Following a protracted public hearing before the Zoning Board of Appeals (ZBA), the ZBA rejected the GVR project and denied the application for a Comprehensive Permit. GVR appealed the Town’s decision to the Housing Appeals Committee (the Committee). The Committee, after a lengthy hearing and review of all of the evidence in the matter, found that the Town’s objections to the proposed project did not outweigh the need for affordable housing and that the project as proposed would comply with all state and federal laws to clean up and develop the property safely. The Committee issued the Comprehensive Permit to GVR. In response, the Town appealed the Committee’s decision to the Land Court, where the Court upheld the decision.

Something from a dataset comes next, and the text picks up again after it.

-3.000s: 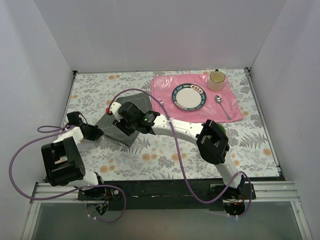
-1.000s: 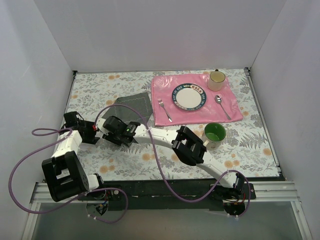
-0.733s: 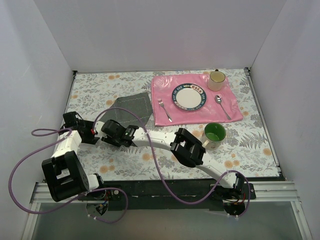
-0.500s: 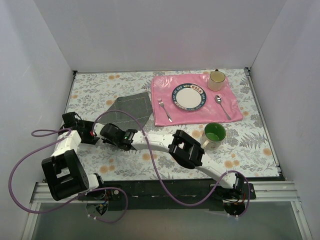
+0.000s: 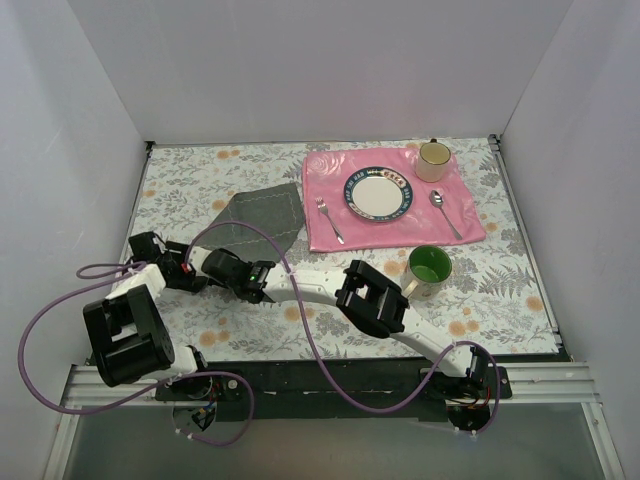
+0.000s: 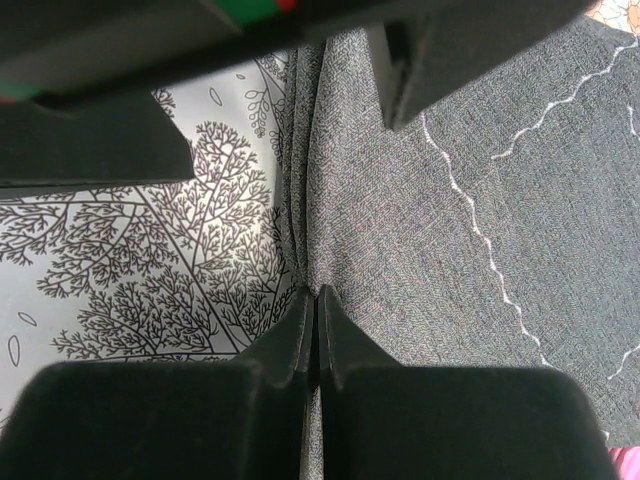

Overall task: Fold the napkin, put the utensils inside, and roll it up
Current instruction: Roll the napkin with the utensil

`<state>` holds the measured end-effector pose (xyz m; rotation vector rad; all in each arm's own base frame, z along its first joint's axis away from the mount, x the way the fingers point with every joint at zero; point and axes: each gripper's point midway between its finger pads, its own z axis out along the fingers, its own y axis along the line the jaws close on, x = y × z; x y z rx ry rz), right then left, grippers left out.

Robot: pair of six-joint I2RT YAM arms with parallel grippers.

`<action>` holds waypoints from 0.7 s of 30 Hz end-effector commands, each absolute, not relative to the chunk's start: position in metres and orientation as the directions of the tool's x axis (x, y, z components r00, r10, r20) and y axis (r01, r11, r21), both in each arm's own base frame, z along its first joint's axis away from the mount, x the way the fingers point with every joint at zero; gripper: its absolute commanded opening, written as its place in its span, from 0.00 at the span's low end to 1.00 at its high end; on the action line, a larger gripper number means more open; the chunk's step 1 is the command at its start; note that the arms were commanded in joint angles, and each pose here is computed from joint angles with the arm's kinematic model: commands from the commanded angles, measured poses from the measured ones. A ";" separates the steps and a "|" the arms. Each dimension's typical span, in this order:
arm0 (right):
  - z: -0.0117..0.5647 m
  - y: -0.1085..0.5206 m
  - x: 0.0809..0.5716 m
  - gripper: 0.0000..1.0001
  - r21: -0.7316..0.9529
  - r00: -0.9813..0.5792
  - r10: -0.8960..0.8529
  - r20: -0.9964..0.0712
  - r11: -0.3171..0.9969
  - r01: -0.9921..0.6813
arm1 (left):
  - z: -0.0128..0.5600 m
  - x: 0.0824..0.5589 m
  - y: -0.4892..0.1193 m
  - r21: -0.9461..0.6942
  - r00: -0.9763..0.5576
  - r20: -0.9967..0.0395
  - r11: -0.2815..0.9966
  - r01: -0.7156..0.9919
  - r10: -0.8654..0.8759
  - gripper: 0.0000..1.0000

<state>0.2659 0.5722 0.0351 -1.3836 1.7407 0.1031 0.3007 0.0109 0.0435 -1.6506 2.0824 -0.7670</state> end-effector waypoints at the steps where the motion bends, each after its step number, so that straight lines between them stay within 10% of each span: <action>1: 0.036 0.566 0.265 0.01 -0.379 -0.030 -0.737 -0.676 0.382 -0.843 | 0.047 0.308 0.004 -0.686 -0.291 0.052 0.178 -0.705 -0.955 0.65; 21: 0.083 0.568 0.271 0.01 -0.056 -0.230 -0.563 -0.794 0.445 -0.894 | 0.018 0.305 -0.008 -0.685 -0.301 0.150 0.120 -0.718 -0.942 0.59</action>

I repeatedly ask myself the question, “How do the leaders of the Town initiate a process to develop the property, but then suddenly contend that the land was contaminated and could not support residential housing?” Though I do not understand their logic, it is clear that Town officials want to continue to fight this project. Rather than receive $250,000.00 pursuant to the request for bids, the Town has already spent well over $150,000.00 and quite possibly near $200,000.00 in an attempt to halt a project that both the Committee and the Land Court deemed appropriate. Both the Committee and the Land Court saw that GVR’s project will benefit Holliston. GVR will clean up the property with the guidance and oversight of the DEP, making the Town a safer place for all residents. In fact, the project is classified as a Public Involvement Site, and therefore, all proposed work will be presented to the Town and public for input and comment. In the end, Holliston will have a clean property and substantially more affordable housing. Not to mention our local economy could surely benefit from $70,000,000.00 of commerce where revenue will contribute to local businesses in the Town. New construction leads to jobs, income, tax revenue, fees and an improved local economy.

As residents, we often have little say on how the day-to-day activities of our government run. We have little to say as to whether any project should be permitted and built. I do not know how Holliston would vote on Cedar Ridge Estates given the opportunity. However, I invite you to learn more about this project and its benefits at our website After learning the facts and cutting through the exaggeration and misinformation surrounding the project and the property, I ask that you judge the value of Cedar Ridge Estates for yourself. If what you learn inclines you to support this project, as I anticipate that it will, I urge you to contact the Board of Selectmen and ask that they stop fighting the project. Your Selectmen are going to make a decision and that decision is going to happen soon. Call them, email them, tell them you are paying attention and you want a say on an issue that could positively change the community in which we live.